Thursday, December 19, 2024

One Off Journal Issues: Ancient Egyptian Art Studies: Art in Motion, a Social Tool of Power and Resistance

 
A special issue of Arts (ISSN 2076-0752). 

Special Issue Information

Dear Colleagues,

This Special Issue will focus on ancient Egyptian Art as a dynamic. Artistic production is here envisioned as being in motion and taking part in a constant feedback loop of competing actors.

Art itself is understood as an agent, which works on multiple people: the artists, the commissioners and the consumers.

This Issue will underline how art acts upon society as a tool of power and eventually leads to identity questions, both for people who controlled human and economic resources and for those who could not afford monumental self-commemoration. Inclusion into certain parts of “high” society created opportunities and/or demands for art production; those close to but not within “high” society tried to emulate elite creations. Craftsmen/artist-producers and merchant-procurers found themselves negotiating much of this dynamic and are, thus, a part of it. In this highly competitive context, elite and non-elite were, thus, part of a never-ending competing sphere, using art production as a means of messaging their social place.

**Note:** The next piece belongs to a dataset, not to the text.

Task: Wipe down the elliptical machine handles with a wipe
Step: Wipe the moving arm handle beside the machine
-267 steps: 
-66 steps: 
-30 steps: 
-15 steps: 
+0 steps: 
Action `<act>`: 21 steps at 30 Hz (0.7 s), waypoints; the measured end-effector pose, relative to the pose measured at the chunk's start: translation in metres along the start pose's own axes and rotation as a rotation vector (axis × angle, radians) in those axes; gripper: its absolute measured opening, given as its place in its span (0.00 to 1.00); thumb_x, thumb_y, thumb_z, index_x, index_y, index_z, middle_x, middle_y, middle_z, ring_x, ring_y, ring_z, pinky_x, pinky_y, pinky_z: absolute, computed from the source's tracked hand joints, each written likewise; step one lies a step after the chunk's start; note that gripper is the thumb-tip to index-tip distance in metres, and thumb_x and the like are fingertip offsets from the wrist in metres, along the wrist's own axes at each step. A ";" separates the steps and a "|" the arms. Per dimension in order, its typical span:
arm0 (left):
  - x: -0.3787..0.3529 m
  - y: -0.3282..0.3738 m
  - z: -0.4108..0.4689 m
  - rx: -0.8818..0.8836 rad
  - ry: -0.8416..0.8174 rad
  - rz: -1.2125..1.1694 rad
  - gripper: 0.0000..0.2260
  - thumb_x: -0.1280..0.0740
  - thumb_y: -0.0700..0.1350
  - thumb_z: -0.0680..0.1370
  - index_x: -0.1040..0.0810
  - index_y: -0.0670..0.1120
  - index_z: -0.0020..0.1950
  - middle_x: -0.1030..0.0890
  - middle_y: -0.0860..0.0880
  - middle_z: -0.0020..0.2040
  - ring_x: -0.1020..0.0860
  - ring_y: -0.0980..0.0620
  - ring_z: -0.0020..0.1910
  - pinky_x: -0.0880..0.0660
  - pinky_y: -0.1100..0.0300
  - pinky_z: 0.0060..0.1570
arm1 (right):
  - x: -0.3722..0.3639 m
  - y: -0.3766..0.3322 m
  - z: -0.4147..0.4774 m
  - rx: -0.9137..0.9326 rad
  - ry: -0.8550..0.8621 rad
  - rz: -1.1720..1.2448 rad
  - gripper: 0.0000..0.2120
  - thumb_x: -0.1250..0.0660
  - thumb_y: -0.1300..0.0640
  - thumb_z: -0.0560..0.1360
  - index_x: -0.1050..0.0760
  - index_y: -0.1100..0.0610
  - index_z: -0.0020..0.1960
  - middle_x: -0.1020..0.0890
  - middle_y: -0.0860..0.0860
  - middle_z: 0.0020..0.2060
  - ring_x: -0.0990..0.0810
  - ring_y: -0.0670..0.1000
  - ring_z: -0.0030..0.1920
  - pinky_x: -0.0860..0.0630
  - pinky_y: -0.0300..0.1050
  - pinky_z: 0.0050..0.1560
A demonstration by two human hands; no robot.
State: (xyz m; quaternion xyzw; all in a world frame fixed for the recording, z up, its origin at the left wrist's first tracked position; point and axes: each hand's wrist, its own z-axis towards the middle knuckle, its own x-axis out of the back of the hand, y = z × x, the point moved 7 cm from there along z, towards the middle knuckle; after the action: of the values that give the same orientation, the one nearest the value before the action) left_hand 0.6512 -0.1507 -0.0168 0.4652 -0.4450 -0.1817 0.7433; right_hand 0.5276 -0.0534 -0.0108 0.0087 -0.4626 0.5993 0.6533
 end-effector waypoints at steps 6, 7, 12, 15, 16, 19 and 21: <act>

Art starts with the actors and their agenda. It is, thus, socially reactive. Commissioners both innovated newness and reverted to the past, sometimes with the same social goals in mind. Art, therefore, encapsulated the hierarchy dynamics and social changes of ancient Egyptian society while forcing its multiple actors to interact.

From this perspective, this Issue will re-examine epistemological and ontological questions about ancient Egyptian art and its fundamental actors. It will question how innovations were created, in which circumstances people manipulated past productions and how iconographic motives were put into motion for the purposes of creating useful social identities. It will underline how powerful art can be, whether put into the hands of the upper elite or their subordinates.

Prof. Dr. Kathlyn Cooney
Dr. Alisee Devillers
Guest Editors

Published Papers (18 papers)


16 pages, 6931 KiB  
Article
Exploring Artistic Hierarchies among Painters in Ramesside Deir el-Medina
by Jennifer Miyuki Babcock
Arts 2024, 13(5), 141; https://doi.org/10.3390/arts13050141 - 20 Sep 2024
Viewed by 969
Abstract
Scholarship has described Deir el-Medina as a sophisticated community composed of highly trained and educated individuals, at least compared to most ancient Egyptian villages that were primarily focused on agrarian labor. The tombs at Deir el-Medina indicate that some community members were well-off [...] Read more.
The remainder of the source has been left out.